Action item:
From the entries that follow, copy exactly the lines beginning at the line holding "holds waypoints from" and continuing through the line holding "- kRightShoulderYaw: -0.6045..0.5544".

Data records

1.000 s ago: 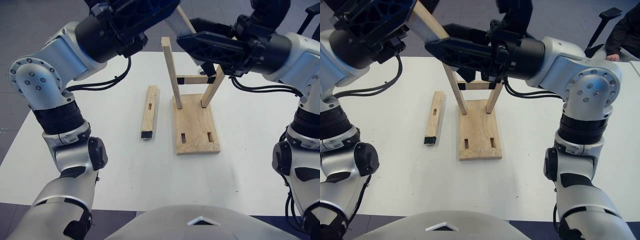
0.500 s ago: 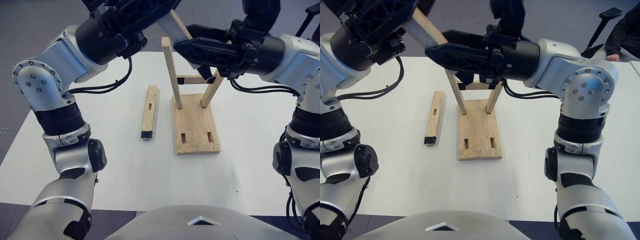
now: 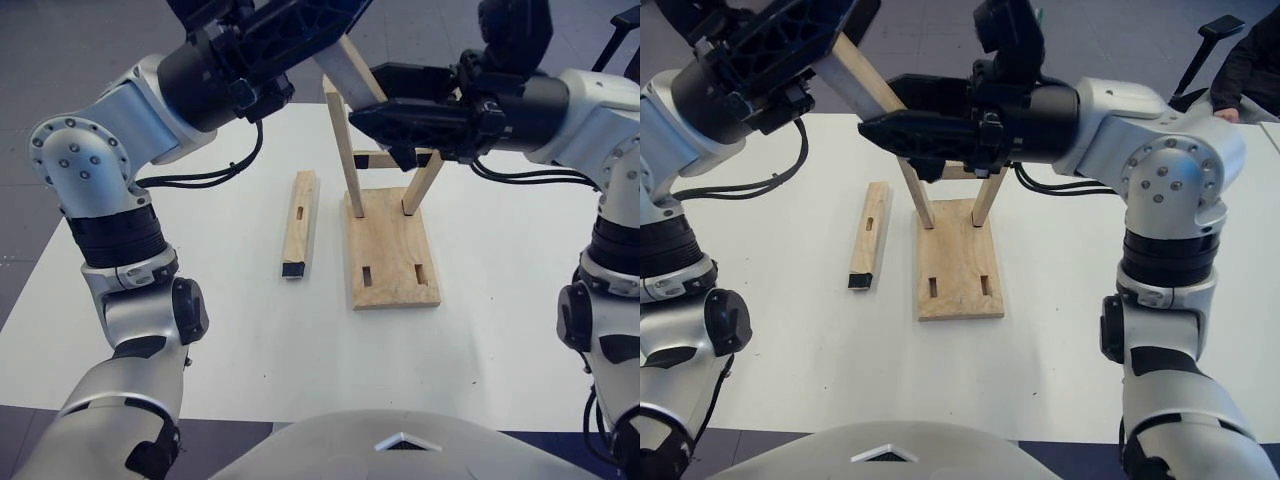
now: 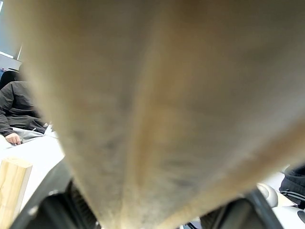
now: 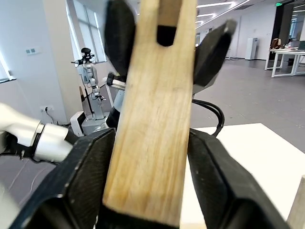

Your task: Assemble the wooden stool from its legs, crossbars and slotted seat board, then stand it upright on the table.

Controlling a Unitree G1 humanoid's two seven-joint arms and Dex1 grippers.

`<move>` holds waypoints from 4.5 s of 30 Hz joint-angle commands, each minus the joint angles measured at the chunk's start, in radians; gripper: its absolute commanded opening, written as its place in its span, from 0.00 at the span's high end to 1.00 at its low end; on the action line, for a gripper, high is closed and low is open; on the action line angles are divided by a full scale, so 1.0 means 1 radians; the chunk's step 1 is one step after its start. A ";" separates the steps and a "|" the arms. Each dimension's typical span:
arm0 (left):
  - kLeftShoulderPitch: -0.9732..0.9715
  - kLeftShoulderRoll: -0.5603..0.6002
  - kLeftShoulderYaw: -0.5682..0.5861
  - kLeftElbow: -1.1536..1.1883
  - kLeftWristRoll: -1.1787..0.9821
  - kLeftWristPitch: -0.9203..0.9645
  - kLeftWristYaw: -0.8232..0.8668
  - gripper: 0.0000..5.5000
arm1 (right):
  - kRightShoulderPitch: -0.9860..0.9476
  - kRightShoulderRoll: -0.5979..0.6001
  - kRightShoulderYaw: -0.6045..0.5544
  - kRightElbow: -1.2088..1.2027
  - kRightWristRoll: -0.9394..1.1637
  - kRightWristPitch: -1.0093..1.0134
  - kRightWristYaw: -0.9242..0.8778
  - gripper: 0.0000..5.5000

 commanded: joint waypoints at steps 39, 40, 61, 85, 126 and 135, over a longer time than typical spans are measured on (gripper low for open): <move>0.778 -0.066 -0.458 -0.071 0.967 -1.185 -0.457 0.63 | 0.350 -0.433 0.242 0.108 -0.571 -0.334 0.495 0.00; 0.777 -0.068 -0.460 -0.071 0.969 -1.189 -0.455 0.63 | 0.345 -0.432 0.246 0.110 -0.574 -0.335 0.500 0.00; 0.777 -0.046 -0.449 -0.010 0.968 -1.228 -0.474 0.63 | 0.289 -0.397 0.296 0.130 -0.616 -0.354 0.566 0.00; 0.636 -0.081 -0.462 0.066 0.970 -1.209 -0.506 0.63 | 0.375 -0.329 0.417 0.355 -1.008 -0.520 0.290 0.00; 0.666 -0.025 -0.499 0.113 0.988 -1.190 -0.616 0.63 | 0.388 -0.233 0.373 0.294 -1.001 -0.485 0.209 0.00; 0.556 -0.015 -0.500 0.262 1.085 -1.232 -0.557 0.63 | 0.396 -0.219 0.356 0.267 -0.995 -0.466 0.188 0.00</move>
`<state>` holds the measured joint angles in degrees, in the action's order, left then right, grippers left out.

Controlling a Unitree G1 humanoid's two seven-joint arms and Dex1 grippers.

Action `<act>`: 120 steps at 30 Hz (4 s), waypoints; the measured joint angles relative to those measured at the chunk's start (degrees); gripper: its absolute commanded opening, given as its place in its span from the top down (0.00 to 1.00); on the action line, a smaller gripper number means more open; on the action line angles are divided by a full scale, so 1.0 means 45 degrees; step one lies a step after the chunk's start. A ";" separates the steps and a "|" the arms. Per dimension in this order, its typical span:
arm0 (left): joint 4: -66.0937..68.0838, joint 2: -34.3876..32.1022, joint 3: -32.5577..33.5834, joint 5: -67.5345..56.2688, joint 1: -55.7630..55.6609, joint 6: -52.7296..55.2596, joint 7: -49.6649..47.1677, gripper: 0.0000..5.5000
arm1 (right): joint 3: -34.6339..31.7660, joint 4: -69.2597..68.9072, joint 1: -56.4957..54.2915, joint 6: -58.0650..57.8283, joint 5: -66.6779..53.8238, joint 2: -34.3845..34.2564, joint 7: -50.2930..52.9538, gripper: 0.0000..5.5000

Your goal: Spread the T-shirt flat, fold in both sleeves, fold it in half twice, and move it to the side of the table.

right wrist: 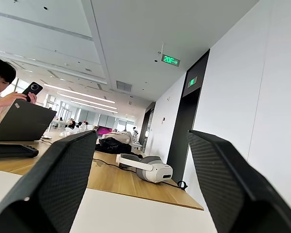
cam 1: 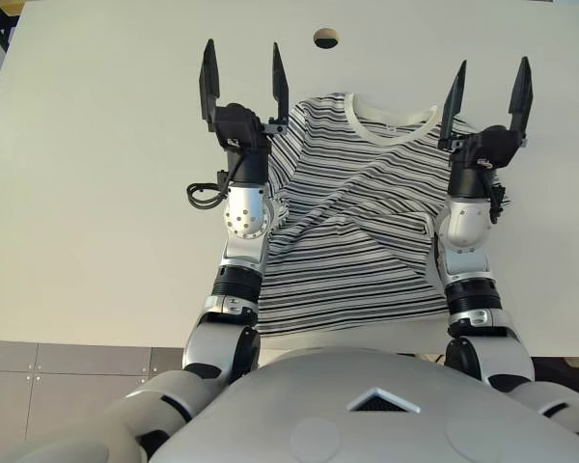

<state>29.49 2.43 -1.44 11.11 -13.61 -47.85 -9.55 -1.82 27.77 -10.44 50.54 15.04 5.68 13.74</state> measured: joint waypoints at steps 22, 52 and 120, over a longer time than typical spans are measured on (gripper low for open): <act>0.3432 -0.5825 -0.5065 0.8469 -0.4401 0.2572 0.2428 0.27 | -0.0996 -0.3286 -0.0096 -0.0294 0.0189 0.0914 0.0287 0.37; 0.5601 -0.7273 -0.4677 0.6104 -0.4655 0.3756 -0.1971 0.27 | 0.0632 -0.7910 0.3785 -0.2195 0.0007 0.3482 -0.4696 0.37; -0.8816 -1.0804 -0.0989 -0.3255 0.6526 0.1299 0.8025 0.27 | 0.4023 0.8210 -0.5682 -0.3712 0.2267 0.4602 -0.6568 0.37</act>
<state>-10.19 -46.19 -5.89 -3.54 15.76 -42.00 26.56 16.28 64.71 -36.00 33.83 25.24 26.39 -15.82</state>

Exercise solution:
`<move>` holds waypoints from 4.5 s of 30 Hz joint-angle commands, each minus the joint angles measured at the chunk's start, in radians; gripper: its absolute commanded opening, written as its place in its span, from 0.00 at the span's high end to 1.00 at its low end; on the action line, for a gripper, high is closed and low is open; on the action line angles are divided by a full scale, so 1.0 means 1 radians; the chunk's step 1 is one step after its start. A ";" separates the steps and a "|" the arms. Each dimension's typical span:
arm0 (left):
  - kLeftShoulderPitch: -0.9732..0.9715
  - kLeftShoulderRoll: -0.5603..0.6002
  - kLeftShoulderYaw: -0.5682..0.5861
  - kLeftElbow: -1.1536..1.1883
  - kLeftWristRoll: -1.1787..0.9821
  - kLeftWristPitch: -0.9203..0.9645
  - kLeftWristYaw: -0.8232..0.8668
  - gripper: 0.0000..5.5000
arm1 (right):
  - kRightShoulderPitch: -0.9860..0.9476
  - kRightShoulderRoll: -0.5979..0.6001
  - kRightShoulderYaw: -0.6045..0.5544

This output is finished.